#### What the exercise asks:
Search each line below for "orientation", then return the lines where it appears.

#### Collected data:
•••••
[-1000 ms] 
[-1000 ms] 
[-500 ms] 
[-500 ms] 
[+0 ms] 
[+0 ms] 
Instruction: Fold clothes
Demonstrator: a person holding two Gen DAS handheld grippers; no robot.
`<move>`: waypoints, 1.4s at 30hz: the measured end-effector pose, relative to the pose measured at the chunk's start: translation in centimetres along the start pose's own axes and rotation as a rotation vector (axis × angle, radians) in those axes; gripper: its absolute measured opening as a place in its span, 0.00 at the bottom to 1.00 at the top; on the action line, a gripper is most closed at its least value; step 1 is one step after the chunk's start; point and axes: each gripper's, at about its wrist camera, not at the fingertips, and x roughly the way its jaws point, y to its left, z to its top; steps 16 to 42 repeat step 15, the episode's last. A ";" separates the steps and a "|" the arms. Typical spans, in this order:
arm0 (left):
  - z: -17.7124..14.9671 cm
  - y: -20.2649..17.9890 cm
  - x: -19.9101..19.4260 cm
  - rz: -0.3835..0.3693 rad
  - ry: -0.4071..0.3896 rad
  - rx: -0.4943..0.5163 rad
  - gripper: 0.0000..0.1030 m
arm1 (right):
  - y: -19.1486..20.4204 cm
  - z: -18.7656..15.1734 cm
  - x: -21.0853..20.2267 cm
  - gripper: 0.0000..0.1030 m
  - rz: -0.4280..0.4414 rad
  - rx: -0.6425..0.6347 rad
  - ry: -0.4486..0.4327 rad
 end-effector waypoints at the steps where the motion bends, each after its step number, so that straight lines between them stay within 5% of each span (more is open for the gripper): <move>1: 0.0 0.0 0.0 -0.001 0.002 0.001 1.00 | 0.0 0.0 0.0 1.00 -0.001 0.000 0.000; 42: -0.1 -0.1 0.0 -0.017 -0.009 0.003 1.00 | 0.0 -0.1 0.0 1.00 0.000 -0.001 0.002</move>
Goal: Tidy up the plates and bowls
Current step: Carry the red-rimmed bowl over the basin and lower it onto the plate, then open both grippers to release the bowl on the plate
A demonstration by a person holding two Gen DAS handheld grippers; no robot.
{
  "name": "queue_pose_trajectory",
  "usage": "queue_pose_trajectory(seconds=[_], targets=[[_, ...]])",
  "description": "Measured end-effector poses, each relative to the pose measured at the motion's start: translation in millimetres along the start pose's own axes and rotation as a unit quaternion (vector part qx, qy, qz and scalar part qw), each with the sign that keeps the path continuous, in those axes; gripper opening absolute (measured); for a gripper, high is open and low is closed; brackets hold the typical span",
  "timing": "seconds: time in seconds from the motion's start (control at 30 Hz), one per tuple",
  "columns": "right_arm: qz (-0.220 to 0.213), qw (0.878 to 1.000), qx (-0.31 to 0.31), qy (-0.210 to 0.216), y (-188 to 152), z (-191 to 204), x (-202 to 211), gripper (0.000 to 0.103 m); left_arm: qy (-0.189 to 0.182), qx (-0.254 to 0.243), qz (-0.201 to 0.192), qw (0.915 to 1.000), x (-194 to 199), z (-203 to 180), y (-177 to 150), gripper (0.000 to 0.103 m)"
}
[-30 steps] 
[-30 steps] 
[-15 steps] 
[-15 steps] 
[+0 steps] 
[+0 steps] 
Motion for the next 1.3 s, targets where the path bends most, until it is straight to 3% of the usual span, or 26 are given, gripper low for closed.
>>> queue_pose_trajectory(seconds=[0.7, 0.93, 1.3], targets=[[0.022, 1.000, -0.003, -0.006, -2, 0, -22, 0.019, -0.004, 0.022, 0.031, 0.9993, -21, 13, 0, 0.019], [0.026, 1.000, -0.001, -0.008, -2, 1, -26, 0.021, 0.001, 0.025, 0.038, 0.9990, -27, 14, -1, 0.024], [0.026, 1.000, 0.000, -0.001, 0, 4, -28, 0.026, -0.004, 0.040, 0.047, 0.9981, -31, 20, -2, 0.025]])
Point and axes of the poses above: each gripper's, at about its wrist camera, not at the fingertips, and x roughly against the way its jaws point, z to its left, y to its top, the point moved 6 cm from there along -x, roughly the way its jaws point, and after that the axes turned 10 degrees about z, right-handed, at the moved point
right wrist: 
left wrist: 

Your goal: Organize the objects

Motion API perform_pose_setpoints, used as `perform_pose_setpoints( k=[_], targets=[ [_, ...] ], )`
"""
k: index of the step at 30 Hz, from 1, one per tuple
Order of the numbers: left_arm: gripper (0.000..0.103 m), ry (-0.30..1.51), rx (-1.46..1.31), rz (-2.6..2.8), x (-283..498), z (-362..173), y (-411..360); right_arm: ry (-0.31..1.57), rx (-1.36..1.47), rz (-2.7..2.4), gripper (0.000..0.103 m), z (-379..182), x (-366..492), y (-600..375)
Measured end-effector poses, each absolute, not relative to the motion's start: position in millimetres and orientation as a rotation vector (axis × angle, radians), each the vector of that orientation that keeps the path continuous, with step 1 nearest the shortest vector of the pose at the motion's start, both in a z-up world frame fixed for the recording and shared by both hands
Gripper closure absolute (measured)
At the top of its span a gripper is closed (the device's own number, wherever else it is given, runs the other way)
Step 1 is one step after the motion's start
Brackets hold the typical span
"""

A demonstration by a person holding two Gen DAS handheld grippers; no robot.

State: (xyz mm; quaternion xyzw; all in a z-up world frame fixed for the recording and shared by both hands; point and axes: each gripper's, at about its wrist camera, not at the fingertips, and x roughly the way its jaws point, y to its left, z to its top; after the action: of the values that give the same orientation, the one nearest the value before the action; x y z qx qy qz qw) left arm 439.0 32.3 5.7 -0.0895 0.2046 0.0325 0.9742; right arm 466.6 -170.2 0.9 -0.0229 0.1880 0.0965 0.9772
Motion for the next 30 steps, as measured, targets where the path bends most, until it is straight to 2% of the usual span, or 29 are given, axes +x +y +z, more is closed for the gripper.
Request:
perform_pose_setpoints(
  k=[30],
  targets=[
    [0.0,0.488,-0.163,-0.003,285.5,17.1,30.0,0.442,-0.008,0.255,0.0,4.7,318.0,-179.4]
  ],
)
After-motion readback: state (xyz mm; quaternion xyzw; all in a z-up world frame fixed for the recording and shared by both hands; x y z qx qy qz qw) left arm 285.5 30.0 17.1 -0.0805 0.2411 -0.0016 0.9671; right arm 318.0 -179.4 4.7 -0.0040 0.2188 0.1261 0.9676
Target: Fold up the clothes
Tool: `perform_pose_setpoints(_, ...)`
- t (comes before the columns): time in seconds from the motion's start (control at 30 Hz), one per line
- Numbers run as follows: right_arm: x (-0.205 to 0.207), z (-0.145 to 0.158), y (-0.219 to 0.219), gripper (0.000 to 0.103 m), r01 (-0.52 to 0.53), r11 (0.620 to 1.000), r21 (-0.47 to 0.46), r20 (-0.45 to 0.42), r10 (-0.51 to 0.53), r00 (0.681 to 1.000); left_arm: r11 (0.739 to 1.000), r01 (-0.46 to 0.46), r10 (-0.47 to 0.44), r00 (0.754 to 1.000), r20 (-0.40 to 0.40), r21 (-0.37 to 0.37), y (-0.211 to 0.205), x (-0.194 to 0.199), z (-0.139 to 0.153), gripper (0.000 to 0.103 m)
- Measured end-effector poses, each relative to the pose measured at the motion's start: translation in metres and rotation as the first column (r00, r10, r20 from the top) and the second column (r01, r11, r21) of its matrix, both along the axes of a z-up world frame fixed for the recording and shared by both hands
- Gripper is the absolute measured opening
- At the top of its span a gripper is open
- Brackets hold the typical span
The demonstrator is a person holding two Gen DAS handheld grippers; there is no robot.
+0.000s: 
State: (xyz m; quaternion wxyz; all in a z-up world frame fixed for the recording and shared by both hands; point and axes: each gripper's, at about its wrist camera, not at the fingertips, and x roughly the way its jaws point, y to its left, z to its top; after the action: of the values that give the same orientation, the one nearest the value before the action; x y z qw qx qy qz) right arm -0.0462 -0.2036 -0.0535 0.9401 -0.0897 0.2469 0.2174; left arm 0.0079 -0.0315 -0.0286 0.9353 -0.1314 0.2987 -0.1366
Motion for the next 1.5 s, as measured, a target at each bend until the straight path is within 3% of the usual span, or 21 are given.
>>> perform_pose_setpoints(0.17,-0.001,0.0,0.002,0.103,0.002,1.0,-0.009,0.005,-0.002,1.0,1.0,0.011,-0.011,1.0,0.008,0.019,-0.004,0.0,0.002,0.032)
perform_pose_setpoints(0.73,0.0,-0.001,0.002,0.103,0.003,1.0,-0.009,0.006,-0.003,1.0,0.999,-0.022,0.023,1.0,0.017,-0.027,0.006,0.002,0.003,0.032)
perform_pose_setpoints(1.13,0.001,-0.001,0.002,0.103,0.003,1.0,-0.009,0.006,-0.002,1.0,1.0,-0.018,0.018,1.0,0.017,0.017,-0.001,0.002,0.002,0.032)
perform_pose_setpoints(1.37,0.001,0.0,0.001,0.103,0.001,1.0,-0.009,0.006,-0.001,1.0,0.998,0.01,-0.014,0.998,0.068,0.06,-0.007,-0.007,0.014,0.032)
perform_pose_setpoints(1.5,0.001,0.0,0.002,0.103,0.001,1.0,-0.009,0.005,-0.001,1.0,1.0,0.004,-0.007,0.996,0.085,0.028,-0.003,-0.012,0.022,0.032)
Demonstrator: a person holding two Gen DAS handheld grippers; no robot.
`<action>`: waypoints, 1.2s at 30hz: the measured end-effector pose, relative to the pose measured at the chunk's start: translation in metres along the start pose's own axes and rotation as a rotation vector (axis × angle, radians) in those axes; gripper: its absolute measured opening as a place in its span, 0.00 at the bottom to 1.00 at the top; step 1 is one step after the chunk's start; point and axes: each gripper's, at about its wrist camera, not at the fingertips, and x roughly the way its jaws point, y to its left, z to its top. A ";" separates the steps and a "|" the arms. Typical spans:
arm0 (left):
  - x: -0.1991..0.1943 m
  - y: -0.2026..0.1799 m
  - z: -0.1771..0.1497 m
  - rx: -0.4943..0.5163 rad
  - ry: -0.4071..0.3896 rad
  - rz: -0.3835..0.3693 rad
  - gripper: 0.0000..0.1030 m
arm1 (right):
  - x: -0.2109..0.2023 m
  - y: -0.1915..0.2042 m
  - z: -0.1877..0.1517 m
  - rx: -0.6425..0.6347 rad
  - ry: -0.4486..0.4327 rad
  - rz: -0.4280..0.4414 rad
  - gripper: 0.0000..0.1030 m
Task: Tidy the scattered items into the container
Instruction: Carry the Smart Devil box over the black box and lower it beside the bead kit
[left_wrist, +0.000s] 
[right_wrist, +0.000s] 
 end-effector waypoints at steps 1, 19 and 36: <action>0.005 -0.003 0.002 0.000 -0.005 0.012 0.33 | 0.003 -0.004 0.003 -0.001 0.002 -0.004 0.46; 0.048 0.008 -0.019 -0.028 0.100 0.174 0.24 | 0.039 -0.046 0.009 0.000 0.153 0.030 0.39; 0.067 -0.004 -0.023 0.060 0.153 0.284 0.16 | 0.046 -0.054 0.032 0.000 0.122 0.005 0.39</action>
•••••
#### Exercise response:
Measured end-effector poses, each absolute, not relative to the motion's start: position in millimetres and orientation as a rotation vector (axis × angle, radians), each the vector of that orientation that keeps the path continuous, with step 1 nearest the shortest vector of the pose at the motion's start, both in a z-up world frame fixed for the recording and shared by both hands
State: (xyz mm; quaternion xyzw; all in a z-up world frame fixed for the recording and shared by both hands; point and axes: each gripper's, at about its wrist camera, not at the fingertips, and x roughly the way its jaws point, y to its left, z to its top; after the action: of the values that give the same orientation, the one nearest the value before the action; x y z qx qy qz qw) left arm 439.0 32.3 5.7 -0.0895 0.2046 0.0325 0.9742; right arm 466.6 -170.2 0.9 -0.0229 0.1880 0.0965 0.9772
State: (xyz m; quaternion wxyz; all in a z-up world frame fixed for the recording and shared by both hands; point and axes: each gripper's, at about its wrist camera, not at the fingertips, and x roughly the way its jaws point, y to its left, z to its top; after the action: of the values that give the same orientation, the one nearest the value before the action; x y z qw qx qy qz) right arm -0.0462 -0.2036 -0.0535 0.9401 -0.0897 0.2469 0.2174; left arm 0.0079 -0.0315 -0.0286 0.9353 -0.1314 0.2987 -0.1366

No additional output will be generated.